(TASK ITEM)
Each line of the data below from the one holding "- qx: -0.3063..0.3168" to the one holding "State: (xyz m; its", inclusive, is to be reproduced exactly; no other line belongs in the answer.

(RECORDS FOR THIS TASK)
━━━━━━━━━━

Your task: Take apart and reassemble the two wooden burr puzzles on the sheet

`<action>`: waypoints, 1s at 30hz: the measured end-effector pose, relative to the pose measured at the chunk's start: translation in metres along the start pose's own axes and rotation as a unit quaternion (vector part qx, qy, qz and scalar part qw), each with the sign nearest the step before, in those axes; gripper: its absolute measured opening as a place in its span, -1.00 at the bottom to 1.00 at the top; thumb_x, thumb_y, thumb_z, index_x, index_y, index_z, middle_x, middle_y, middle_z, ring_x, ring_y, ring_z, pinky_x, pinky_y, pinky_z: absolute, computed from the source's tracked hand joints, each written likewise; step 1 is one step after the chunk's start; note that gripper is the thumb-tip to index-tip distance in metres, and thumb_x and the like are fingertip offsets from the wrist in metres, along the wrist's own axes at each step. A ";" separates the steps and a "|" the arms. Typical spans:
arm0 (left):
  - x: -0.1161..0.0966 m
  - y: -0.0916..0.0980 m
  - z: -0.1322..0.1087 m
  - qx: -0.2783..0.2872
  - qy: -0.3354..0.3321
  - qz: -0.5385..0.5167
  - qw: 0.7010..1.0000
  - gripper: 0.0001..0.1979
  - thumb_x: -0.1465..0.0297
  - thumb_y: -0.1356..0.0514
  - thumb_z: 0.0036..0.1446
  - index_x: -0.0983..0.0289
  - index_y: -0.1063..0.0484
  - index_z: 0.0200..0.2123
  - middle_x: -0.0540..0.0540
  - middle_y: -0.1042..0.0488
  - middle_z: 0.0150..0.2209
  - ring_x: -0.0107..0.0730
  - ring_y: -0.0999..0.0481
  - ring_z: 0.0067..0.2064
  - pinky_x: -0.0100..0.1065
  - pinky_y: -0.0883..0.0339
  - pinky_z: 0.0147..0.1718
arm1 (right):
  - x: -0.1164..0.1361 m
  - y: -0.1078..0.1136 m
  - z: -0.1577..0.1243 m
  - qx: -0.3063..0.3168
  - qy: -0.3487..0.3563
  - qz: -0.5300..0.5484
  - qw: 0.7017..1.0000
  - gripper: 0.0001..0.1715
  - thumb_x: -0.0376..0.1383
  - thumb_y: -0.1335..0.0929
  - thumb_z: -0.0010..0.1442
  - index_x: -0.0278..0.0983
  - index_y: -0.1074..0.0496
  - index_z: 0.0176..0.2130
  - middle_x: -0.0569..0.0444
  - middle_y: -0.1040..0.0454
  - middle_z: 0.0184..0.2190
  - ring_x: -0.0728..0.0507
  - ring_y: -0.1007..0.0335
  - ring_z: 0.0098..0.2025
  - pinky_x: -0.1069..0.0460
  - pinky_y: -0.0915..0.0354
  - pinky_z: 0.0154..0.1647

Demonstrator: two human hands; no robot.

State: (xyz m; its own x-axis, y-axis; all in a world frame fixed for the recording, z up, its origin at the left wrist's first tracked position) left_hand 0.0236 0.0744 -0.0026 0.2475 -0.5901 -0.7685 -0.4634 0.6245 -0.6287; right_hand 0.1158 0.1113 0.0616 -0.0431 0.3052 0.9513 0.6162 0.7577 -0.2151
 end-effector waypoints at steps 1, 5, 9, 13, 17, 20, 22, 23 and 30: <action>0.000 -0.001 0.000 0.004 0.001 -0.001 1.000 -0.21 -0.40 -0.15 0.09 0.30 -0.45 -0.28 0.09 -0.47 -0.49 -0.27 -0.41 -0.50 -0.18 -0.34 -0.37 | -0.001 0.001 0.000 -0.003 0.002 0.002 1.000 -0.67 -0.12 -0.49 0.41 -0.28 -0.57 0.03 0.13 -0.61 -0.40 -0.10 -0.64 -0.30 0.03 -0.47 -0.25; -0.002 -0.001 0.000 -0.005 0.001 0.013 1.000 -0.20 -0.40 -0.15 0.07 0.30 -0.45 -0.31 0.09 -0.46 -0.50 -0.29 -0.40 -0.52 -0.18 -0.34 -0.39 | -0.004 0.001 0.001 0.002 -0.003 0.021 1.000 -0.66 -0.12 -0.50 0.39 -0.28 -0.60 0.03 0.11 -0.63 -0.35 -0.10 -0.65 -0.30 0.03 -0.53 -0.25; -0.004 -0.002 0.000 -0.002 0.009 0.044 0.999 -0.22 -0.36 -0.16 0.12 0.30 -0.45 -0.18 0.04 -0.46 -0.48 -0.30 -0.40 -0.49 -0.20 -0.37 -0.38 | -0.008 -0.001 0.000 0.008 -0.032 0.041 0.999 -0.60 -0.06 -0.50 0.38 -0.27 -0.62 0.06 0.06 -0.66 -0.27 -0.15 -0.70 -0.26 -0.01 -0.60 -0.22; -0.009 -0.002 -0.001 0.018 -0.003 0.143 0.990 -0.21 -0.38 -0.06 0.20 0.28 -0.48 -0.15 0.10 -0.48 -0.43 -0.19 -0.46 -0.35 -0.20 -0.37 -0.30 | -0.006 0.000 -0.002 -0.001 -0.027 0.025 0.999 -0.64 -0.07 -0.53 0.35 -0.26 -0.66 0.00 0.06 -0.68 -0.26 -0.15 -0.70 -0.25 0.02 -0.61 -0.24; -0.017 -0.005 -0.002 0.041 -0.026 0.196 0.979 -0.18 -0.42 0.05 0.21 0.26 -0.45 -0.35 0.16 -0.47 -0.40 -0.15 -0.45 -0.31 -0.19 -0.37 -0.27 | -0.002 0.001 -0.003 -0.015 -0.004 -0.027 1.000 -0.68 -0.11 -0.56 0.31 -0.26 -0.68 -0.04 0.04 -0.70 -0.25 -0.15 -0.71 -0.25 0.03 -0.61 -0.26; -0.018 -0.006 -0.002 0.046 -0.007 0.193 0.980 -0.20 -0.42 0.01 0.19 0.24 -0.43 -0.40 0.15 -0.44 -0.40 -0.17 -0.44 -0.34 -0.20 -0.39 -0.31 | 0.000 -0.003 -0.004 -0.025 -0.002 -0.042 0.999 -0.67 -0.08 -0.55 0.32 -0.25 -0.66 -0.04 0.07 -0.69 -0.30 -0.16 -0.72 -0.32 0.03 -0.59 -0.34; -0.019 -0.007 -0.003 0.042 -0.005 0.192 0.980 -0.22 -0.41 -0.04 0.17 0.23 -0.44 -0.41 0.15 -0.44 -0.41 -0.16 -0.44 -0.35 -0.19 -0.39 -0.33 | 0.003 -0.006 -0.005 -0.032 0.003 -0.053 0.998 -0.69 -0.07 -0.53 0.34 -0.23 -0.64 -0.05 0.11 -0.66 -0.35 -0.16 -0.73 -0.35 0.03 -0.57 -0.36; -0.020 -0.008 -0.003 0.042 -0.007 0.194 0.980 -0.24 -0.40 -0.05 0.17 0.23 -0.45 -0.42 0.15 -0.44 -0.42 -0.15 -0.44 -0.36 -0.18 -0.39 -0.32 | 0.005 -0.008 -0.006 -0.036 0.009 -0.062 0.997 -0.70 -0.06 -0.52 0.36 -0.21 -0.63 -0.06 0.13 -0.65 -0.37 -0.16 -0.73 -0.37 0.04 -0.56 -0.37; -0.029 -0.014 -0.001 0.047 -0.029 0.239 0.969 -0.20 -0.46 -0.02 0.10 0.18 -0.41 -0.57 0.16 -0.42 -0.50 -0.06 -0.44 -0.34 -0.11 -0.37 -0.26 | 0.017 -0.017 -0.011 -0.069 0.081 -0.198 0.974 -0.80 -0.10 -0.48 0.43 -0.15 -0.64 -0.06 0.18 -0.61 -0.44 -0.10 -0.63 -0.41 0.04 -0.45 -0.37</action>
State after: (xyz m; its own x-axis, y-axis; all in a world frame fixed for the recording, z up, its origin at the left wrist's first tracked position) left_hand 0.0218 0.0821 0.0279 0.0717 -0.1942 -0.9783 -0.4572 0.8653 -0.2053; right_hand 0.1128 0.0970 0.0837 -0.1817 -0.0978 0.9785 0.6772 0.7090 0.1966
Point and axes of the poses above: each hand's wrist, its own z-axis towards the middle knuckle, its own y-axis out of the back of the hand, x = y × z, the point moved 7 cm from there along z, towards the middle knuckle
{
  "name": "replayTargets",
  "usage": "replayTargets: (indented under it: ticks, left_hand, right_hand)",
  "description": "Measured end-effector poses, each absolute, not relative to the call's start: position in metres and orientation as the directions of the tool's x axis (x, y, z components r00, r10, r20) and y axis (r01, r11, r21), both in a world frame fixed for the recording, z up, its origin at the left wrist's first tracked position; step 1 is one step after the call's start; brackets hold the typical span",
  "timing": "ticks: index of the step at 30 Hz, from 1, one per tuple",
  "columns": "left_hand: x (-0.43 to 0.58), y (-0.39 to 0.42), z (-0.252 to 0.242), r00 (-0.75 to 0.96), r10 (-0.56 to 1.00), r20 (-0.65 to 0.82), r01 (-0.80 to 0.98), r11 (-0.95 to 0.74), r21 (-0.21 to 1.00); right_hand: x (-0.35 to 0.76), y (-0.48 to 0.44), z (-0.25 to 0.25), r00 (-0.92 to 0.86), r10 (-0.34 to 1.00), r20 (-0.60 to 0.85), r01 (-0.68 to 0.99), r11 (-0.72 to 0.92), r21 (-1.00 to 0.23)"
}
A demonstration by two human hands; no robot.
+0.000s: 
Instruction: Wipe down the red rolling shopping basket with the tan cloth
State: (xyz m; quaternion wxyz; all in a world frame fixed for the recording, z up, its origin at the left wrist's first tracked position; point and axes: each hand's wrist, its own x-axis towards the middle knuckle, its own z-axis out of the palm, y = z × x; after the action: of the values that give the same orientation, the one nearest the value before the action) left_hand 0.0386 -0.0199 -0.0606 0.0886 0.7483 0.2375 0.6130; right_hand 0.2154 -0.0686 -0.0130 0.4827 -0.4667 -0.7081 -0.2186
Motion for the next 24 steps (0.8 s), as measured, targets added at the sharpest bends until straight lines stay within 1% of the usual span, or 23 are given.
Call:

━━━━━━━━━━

(PROBLEM SOLUTION)
  - qx: -0.3063..0.3168
  - qy: -0.3487..0.3563
  - qz: -0.5300..0.5484
  - qw: 0.7017..1.0000
  - gripper: 0.0001..0.1715
  - thumb_x: -0.0376..0.1383
  - thumb_y: -0.1335..0.0929
  - thumb_z: -0.0010..0.1442
  - index_x: -0.0278..0.0983
  - index_y: -0.1074..0.0496
  - index_z: 0.0176..0.2130
  - middle_x: -0.0569..0.0444
  - middle_y: -0.1040..0.0454
  - middle_z: 0.0184..0.2190
  - ring_x: -0.0728..0.0507
  - ring_y: -0.1007..0.0335
  - ring_z: 0.0098..0.2025
  - pinky_x: -0.1069..0.0460
  - pinky_y: -0.0915..0.0354
  - pinky_z: 0.0154..0.1647

Demonstrator: two human hands; no robot.

State: (xyz m; its own x-axis, y-axis; all in a world frame fixed for the recording, z up, its origin at the left wrist's first tracked position) left_hand 0.0236 0.0744 -0.0026 0.2475 -0.5901 -0.7685 -0.4634 0.6245 -0.6287; right_hand 0.1158 0.1113 0.0616 -0.0431 0.3052 0.9513 0.6162 0.7577 -0.2151

No other output is needed; the exercise is complete.